Apesar do tempo decorrido e da diferença de 5 horas no fuso horário, a viagem até Durban foi muito tranquila. Chegamos por lá na quinta-feira, próximo do horário do almoço local, ou seja, com tempo suficiente para descanso e aclimatação ao fuso.
No café da manhã em Durban
Como das demais participações, eu estava me sentindo bem preparado para o desafio, até por que, nossos treinos incluíram altimetria muito próxima da que iríamos enfrentar na Comrades deste ano, com predominância de subidas.
durante os treinos
No dia da corrida, às 5 h já estávamos perfilados, aguardando o tiro do canhão, que autoriza a largada, pontualmente às 5:30h. Largamos juntos na baia "C", eu, Samuel e o Silvestre. Embora a multidão fosse maior do que 22 mil corredores na largada, rapidamente estávamos no ritmo planejado, entre 05:30 e 06:00 minutos por km.

Com o dia amanhecendo, fui mantendo minha corrida com a expectativa de concluir a prova abaixo de 9 horas. Tudo ocorria dentro do planejado, até que, entre os km 40 e 45, comecei a sentir incomodo no ciático da perna esquerda.

Um pouco mais adiante, no km 56 - parei em um dos 80 postos de hidratação e pedi uma massagem. Com a manipulação do músculo e do tendão, ocorreu uma contratura no posterior da coxa e assim, não conseguia correr.

Sem muitas alternativas, parei, sentei, alonguei e cautelosamente, tentei voltar a correr, mas aquilo não era possível. Naquele instante, faltavam 32 km para cruzar a linha de chegada. Em uma fração de segundos, calculei que teria um pouco mais de 6 horas para concluir a prova dentro do tempo limite de 12 horas.

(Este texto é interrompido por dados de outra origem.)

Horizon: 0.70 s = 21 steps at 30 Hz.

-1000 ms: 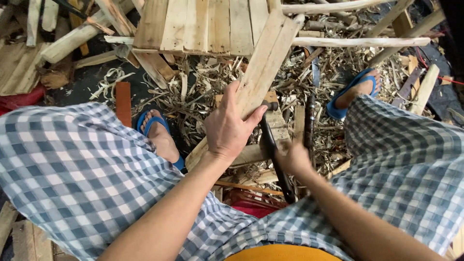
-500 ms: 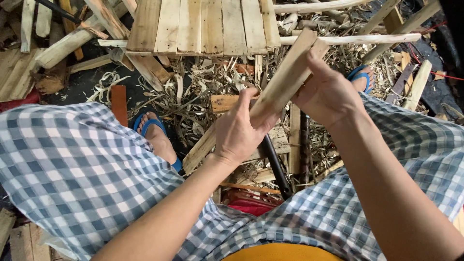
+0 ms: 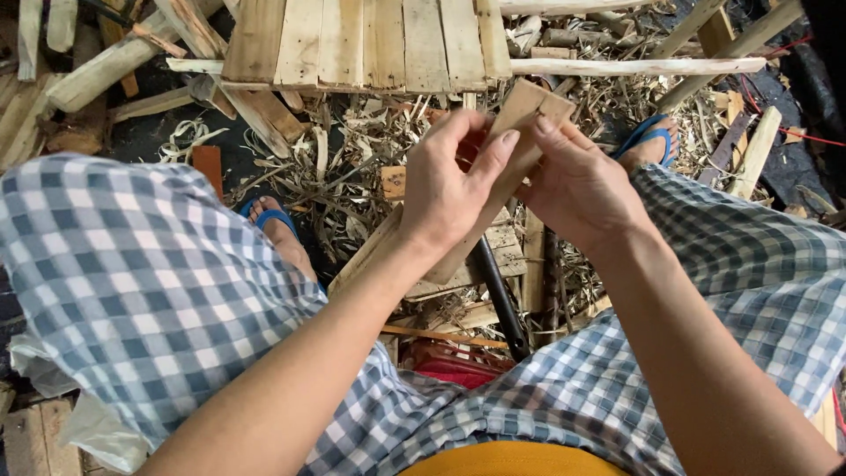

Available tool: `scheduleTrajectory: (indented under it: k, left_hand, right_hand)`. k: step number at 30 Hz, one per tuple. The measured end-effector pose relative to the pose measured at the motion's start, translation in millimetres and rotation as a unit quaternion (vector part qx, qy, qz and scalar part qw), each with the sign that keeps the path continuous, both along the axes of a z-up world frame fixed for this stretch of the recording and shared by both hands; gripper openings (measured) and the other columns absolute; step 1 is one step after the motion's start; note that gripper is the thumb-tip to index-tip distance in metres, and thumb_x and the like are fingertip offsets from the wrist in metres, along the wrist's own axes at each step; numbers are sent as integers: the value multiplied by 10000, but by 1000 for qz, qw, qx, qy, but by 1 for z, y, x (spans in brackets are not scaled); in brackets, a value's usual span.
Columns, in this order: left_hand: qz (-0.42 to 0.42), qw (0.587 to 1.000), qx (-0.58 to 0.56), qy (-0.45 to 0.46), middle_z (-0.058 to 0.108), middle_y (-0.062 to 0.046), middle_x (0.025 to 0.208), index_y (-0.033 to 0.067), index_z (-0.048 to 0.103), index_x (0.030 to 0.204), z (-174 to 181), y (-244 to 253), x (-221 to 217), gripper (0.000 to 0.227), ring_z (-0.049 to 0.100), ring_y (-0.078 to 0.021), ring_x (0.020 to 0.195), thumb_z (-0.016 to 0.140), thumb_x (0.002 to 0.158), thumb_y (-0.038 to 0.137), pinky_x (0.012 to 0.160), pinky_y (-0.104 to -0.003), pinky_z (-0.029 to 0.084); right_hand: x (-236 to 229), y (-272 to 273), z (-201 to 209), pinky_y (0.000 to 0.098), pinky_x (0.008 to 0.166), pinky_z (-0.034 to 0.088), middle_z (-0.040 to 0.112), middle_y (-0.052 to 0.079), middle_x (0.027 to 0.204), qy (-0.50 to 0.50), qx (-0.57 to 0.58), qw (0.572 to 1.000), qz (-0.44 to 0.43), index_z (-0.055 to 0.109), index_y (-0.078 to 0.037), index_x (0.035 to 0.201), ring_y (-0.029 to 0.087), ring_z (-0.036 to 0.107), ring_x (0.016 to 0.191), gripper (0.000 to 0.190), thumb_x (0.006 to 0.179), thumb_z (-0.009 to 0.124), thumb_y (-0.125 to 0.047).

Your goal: Shaping and prying apart wooden planks using a hammer in a woodworking workshop.

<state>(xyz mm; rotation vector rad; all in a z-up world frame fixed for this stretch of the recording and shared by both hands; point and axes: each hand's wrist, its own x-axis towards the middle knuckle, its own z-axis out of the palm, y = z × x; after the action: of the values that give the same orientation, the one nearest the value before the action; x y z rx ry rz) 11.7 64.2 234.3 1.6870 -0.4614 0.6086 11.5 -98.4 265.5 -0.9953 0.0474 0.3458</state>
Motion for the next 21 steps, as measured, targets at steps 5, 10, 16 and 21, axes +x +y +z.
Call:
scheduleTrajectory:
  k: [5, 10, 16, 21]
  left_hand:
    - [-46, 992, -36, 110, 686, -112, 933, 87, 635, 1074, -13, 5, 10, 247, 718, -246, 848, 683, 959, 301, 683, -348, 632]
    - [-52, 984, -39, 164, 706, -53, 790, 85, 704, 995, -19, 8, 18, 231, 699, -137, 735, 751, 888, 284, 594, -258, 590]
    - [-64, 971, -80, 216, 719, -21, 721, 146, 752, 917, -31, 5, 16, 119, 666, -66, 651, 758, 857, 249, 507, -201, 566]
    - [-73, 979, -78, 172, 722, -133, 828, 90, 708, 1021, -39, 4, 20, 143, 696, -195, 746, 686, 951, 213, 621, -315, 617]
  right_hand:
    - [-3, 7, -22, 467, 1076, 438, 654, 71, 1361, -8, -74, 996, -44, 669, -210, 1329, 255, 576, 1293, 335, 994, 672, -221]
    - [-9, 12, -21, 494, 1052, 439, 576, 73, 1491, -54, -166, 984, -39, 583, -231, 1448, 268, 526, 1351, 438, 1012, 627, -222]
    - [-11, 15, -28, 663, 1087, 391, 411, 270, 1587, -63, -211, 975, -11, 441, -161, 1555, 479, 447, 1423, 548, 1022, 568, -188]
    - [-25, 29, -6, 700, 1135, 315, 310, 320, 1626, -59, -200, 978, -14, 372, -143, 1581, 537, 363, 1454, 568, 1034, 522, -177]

Em nova oportunidade, comecei a andar com muita dificuldade, empurrando a perna com a mão. Embora soubesse que teria muito tempo para completar a corrida, um turbilhão de pensamentos habitavam minha cabeça, todavia, estava convicto que seria muito desgastante prosseguir na prova. Foi quando tomei a decisão de abandoná-la.

Com aquela limitação, continuei caminhando lentamente e logo a seguir, o amigo Silvestre me ultrapassou e embora tenha insistido para eu acompanhá-lo, não tinha condições sequer de andar direito, muito menos correr.

Por ironia do destino, aguardei eventual aproximação de um carro da organização para desistir e consequentemente, ser transportado para o ponto final da corrida, todavia, não apareceu nenhum e assim, continuei caminhando por uns 4 km. Naquele estágio da prova, penso eu que no Km 60, as dores ainda martelavam com muita intensidade, porém, sem me dar conta, eu havia me adaptado ao sofrimento.

Sem muitas delongas, comecei a trotar, estilo "deixa que eu chuto" - arrastando a perna esquerda, ou seja, muito lento. À guisa de ilustração, meu pace que era entre 05:30 e 06:00 por km, passou a ser entre 8 e 9 minutos. Literalmente, eu estava saindo do fundo do poço e aquela nova situação, embora contraditória, deu-me a certeza que completaria a corrida no prazo das 12 horas.

Alguns quilômetros à frente, foi a vez de outro amigo me ultrapassar, neste caso o Samuel. Ocorreu que ele também tinha suas limitações orgânicas, pois estava com problemas estomacais.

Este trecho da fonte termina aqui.